Open AlekseyTs opened 2 years ago

AlekseyTs commented 2 years ago
interface I1<T1> where T1 : I1<T1>
{
    static abstract void M1();
    void M3();
}

interface I3<T3> : I1<T3> where T3 : I3<T3>
{
    static abstract void I1<T3>.M1();
    abstract void I1<T3>.M3();
}

Try using "Go To Definition" on abstract explicit implementations.

Observed: Doesn't work.

Expected: Should go to the corresponding definition in I1.

AlekseyTs commented 2 years ago

CC @sharwell

CyrusNajmabadi commented 3 days ago

@AlekseyTs I debugged into this on the IDE side.
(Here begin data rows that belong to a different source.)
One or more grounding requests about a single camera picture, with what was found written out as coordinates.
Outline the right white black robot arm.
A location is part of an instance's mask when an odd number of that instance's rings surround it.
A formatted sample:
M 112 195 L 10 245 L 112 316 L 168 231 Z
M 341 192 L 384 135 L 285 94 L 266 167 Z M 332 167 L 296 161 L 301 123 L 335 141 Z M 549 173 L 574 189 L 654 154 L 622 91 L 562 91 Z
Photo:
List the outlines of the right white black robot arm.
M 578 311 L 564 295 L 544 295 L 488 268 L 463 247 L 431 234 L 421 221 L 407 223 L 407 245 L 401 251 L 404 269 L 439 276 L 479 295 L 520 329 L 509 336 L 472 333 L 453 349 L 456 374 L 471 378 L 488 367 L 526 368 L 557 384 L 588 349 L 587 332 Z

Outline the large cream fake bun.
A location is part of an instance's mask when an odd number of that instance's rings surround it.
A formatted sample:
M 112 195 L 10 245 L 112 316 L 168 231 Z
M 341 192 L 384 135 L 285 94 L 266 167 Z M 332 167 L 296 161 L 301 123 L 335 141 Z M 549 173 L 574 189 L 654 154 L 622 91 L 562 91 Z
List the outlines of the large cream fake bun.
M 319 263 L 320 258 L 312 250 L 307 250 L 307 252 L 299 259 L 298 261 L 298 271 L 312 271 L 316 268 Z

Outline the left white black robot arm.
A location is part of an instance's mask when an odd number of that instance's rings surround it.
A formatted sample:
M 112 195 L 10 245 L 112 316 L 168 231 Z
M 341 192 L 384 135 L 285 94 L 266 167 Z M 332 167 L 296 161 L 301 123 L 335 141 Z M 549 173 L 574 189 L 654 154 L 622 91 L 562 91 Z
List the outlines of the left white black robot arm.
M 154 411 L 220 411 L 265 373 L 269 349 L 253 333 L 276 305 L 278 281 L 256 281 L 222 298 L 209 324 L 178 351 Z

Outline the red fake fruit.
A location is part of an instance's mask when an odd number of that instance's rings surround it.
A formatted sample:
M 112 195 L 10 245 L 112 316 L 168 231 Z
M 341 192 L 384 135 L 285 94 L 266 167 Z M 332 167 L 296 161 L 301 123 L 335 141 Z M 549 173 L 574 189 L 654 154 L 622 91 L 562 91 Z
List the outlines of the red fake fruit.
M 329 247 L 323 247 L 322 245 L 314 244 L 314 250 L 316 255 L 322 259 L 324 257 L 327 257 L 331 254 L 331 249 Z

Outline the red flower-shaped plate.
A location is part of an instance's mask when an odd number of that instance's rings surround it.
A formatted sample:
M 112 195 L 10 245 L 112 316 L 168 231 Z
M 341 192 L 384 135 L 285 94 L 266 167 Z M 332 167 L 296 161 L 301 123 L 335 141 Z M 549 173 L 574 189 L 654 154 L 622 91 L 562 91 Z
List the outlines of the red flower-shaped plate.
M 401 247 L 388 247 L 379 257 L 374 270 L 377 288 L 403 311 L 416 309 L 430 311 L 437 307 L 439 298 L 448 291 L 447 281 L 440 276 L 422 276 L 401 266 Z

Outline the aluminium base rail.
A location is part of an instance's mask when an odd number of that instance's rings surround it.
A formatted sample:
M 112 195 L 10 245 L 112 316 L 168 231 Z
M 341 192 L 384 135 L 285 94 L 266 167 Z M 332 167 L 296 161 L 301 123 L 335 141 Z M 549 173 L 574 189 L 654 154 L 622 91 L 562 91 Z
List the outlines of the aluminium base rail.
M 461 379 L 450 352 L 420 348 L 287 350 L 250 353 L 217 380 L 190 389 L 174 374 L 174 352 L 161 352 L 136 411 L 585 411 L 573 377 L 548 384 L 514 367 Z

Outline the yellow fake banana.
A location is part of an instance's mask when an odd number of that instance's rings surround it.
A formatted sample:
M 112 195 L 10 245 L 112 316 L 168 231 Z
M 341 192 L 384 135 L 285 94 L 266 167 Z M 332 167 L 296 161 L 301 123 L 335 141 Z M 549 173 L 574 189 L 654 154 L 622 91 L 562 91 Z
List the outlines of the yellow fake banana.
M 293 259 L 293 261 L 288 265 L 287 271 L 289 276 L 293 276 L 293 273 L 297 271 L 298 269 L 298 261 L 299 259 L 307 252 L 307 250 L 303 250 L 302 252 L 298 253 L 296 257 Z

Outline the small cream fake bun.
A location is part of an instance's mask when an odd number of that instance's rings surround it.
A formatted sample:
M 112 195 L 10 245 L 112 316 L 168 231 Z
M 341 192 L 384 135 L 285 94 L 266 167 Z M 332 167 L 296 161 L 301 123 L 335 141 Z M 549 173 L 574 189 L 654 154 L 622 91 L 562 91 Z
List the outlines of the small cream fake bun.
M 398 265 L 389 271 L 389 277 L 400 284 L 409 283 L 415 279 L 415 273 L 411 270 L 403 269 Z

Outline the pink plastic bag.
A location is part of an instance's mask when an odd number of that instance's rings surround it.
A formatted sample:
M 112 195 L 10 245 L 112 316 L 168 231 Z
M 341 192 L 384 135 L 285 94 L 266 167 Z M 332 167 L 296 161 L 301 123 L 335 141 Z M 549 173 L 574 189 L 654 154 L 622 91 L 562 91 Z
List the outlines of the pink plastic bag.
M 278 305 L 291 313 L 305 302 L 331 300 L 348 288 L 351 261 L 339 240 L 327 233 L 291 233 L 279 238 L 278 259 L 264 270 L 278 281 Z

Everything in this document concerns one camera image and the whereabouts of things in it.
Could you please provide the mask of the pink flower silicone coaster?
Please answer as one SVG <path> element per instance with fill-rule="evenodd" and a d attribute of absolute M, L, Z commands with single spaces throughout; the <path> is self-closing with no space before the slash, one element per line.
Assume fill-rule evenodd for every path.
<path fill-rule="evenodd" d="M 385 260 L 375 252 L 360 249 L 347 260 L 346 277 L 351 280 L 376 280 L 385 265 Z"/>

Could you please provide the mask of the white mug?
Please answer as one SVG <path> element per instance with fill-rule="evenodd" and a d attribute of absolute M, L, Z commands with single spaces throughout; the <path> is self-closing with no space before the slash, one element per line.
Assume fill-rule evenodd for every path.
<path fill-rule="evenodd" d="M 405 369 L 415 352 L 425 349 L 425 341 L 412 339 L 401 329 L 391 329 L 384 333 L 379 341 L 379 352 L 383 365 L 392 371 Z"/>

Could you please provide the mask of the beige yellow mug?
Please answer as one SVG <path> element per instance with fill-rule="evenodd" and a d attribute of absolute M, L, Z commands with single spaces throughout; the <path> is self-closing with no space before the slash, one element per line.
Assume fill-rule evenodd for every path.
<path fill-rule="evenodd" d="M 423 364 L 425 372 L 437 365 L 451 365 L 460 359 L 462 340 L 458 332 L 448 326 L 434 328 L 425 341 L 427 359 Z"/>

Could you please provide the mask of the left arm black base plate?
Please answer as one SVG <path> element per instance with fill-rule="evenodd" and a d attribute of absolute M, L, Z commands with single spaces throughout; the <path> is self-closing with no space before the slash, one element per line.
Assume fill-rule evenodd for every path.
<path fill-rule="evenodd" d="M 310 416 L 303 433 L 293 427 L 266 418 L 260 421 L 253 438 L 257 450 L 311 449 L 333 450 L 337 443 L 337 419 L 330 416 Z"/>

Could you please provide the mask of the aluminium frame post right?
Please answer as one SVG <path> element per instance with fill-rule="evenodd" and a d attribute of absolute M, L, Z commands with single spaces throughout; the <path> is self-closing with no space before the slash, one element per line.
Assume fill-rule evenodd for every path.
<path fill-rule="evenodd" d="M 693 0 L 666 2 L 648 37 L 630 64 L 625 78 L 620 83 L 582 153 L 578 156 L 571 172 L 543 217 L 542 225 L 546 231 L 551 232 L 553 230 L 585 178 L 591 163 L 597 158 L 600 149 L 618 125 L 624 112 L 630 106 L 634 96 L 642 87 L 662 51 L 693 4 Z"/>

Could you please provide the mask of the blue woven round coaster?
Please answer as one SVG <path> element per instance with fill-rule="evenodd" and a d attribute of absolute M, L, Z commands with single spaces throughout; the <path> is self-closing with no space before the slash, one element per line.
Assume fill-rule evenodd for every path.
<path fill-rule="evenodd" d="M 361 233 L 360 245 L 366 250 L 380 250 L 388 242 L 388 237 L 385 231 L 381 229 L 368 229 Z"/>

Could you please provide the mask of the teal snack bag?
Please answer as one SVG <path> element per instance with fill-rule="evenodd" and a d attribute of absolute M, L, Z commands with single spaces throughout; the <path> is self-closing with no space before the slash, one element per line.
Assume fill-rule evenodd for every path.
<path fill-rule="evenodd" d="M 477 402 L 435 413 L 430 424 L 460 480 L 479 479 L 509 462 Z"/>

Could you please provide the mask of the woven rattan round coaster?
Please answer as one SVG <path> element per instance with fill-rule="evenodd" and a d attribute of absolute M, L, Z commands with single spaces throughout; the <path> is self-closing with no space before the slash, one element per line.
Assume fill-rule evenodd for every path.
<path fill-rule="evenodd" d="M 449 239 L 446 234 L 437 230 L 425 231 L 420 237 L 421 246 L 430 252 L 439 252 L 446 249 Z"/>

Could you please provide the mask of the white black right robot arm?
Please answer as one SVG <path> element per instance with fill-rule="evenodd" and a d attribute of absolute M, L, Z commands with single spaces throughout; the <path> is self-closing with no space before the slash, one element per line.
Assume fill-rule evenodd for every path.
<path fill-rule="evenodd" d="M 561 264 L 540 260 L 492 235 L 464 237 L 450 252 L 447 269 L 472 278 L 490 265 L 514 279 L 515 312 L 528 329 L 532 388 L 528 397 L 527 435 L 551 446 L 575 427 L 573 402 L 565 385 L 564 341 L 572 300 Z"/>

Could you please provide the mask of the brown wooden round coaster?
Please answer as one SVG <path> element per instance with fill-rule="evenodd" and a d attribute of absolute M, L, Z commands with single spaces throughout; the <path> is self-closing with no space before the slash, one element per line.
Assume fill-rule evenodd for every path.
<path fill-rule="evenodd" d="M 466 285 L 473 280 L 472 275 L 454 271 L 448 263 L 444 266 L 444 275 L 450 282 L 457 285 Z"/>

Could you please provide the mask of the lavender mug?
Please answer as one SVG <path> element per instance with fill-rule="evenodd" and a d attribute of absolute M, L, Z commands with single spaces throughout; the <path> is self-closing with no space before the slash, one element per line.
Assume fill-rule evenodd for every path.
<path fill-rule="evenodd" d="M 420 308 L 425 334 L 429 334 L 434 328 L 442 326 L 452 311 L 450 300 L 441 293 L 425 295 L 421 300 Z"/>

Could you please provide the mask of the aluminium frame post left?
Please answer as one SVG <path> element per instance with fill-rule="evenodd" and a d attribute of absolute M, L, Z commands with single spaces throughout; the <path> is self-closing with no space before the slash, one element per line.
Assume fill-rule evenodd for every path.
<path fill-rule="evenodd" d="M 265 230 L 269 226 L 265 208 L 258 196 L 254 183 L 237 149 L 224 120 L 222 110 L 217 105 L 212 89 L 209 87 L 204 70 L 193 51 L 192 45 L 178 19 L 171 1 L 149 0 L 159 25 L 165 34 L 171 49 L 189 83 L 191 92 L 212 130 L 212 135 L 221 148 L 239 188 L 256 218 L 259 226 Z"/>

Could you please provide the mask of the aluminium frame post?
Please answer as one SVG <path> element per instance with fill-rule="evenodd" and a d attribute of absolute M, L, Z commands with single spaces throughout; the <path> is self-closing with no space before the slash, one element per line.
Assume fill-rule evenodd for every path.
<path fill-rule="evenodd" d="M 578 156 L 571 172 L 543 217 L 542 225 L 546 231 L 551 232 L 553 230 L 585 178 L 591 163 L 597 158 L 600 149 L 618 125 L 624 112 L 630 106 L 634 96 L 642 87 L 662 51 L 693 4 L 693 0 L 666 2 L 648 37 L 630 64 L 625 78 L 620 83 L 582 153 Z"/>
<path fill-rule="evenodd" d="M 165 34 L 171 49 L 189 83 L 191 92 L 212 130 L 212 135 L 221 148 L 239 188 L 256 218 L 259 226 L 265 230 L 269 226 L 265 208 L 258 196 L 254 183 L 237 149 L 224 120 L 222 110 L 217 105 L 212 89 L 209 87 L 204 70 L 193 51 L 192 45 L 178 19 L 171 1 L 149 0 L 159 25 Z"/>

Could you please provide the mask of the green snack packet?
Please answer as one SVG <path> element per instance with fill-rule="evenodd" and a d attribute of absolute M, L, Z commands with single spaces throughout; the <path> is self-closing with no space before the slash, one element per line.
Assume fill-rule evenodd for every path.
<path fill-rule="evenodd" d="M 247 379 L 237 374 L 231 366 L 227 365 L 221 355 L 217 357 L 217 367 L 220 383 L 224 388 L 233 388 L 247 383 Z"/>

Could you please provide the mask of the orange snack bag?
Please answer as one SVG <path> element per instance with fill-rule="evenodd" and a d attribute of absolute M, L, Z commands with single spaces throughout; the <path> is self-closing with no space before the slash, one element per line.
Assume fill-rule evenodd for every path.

We make a call here to determine what interface members a particular member is an implementation of:

    public static ImmutableArray<ISymbol> ExplicitOrImplicitInterfaceImplementations(this ISymbol symbol)
    {
        if (symbol.Kind is not SymbolKind.Method and not SymbolKind.Property and not SymbolKind.Event)
            return [];

        var containingType = symbol.ContainingType;
        var query = from iface in containingType.AllInterfaces
                    from interfaceMember in iface.GetMembers()
                    let impl = containingType.FindImplementationForInterfaceMember(interfaceMember)
                    where symbol.Equals(impl)
                    select interfaceMember;
        return query.ToImmutableArray();
    }

However, in the bowels of FindImplementationForInterfaceMember it eventually gets to: TypeSymbol.FindMostSpecificImplementation which does this:

                case 1:
                    {
                        Symbol result = implementingMember.Single();

                        if (result.IsAbstract)
                        {
                            return null;
                        }

As this member is abstract, it's not considered an implementation of the interface member.

Is this the expected behavior of this API? If so, do you have a recommendation on how to get the originating interface member that an explicit abstract member is an implementation of?